Geometric properties must be calculated from raw atom data. BioPython supplies several functions for calculating functions between atom vectors.
  • calc_length(vector, vector) - Calculates distance between atoms in 3D space (supplied by PGD)
  • calc_angle - Calculates the angle between 3 atoms.
  • calc_dihedral - Calculates the dihedral (torsion) angle between 4 atoms

These functions require vectors which can be retrieved using Atom.get_vector()

Example a3

::

N = residue[‘N’].get_vector() CA = residue[‘CA’].get_vector() C = residue[‘C’].get_vector()

a3 = calc_angle(N,CA,C)

Example: Ome

::

oldCA = prev_residue[‘CA’].get_vector() oldC = prev_residue[‘C’].get_vector() N = residue[‘N’].get_vector() CA = residue[‘CA’].get_vector()

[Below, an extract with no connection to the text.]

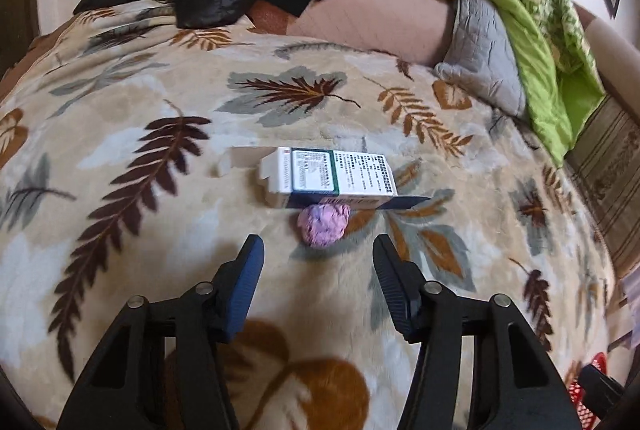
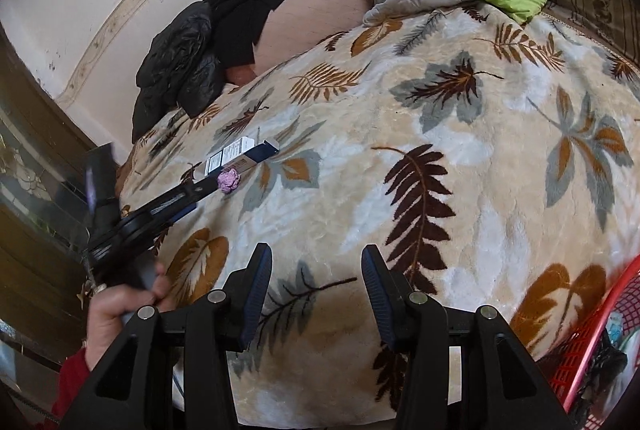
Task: Collect trash
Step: 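Grasp the purple foil wrapper with the left gripper while the right approaches the white box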
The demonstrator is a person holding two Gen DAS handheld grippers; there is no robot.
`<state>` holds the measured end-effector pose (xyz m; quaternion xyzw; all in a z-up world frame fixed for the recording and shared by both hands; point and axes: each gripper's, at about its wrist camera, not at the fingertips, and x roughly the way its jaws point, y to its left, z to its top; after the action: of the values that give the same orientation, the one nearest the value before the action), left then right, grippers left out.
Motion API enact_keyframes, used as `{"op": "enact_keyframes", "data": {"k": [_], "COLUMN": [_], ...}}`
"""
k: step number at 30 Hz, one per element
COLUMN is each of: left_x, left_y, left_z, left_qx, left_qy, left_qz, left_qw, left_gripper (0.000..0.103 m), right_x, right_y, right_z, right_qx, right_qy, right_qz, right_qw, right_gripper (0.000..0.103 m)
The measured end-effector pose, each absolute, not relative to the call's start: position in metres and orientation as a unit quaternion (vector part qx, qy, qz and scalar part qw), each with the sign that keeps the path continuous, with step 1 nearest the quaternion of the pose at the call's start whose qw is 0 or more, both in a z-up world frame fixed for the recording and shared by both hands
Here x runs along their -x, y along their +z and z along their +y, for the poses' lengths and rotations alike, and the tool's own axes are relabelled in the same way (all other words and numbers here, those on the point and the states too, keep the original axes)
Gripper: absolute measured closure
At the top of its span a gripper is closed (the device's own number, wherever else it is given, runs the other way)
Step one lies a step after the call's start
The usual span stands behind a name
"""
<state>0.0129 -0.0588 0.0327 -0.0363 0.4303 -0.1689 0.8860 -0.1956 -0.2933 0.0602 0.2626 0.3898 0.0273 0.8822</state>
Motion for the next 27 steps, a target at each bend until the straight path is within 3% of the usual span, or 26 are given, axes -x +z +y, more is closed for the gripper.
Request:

ome = calc_dihedral(oldCA,oldC,N,CA)

Parsing Averaged Properties

Several properties are presented as averages across the Main-Chain, *Side-Chain, and Carbon Gamma atoms.

  • Main-Chain - atoms N, C-alpha, C, O, OXT
  • Side-Chain - all other atoms excluding Main-Chain, C-gamma, and HETs (water)
  • Carbon-gamma - also known as C-gamma or Cg. A single atom.

This properties are calculated as the average of an atom level property across the atoms in this group.

Example B-factor: Bm, Bs, Bg

"""
Other B Averages
    Bm - Average of bfactors in main chain.
    Bm - Average of bfactors in side chain.
"""
main_chain = []
side_chain = []
for a in res.child_list:
    if a.name in ('N', 'CA', 'C', 'O','OXT'):
        main_chain.append(a.get_bfactor())
    elif a.name in ('H'):
        continue
    else:
        side_chain.append(a.get_bfactor())

if main_chain != []:
    res_dict['bm'] = sum(main_chain)/len(main_chain)

if side_chain != []:
    res_dict['bs'] = sum(side_chain)/len(side_chain)

Parsing Side Chain Properties

Side chains are different for each type of atom. They require a map of connections to determine which atoms require angles, lengths, and dihedral angles calculated.

Currently Chi1, Chi2, Chi3, and Chi4*are calculated using a map in *chi.py. Sidechain lengths and angles will be added later, requiring an additional map of connections between atoms.

Update Checking

PDB Processor checks for updates when processing proteins. The Protein Model contains a timestamp which corresponds to the update timestamp on the PDB file it was imported from. A protein will only be processed if the PDB file is newer.